** Extracted entries follows **

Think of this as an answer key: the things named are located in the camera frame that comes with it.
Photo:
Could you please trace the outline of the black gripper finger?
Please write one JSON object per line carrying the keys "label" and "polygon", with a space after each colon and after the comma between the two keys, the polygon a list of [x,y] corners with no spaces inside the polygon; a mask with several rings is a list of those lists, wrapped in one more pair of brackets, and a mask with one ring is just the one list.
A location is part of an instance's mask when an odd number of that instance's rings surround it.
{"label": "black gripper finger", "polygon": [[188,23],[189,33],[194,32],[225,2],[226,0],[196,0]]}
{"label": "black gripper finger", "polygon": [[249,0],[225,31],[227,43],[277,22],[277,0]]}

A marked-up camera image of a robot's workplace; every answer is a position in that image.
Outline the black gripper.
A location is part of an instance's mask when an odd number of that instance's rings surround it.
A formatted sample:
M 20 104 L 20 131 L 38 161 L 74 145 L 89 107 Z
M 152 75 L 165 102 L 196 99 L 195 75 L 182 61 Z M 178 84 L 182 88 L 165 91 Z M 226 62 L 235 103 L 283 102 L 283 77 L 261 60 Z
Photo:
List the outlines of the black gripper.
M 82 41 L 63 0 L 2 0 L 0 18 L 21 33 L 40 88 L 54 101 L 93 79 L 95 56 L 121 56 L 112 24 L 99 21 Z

** End of Extracted entries **

**Action item**. At the first line of the material above, start reproducing each line exactly, and end with the line that holds "Could you please", adding nothing.

**Result**.
Think of this as an answer key: the things named are located in the camera frame that comes with it.
Photo:
Could you please trace the outline of the black gripper finger?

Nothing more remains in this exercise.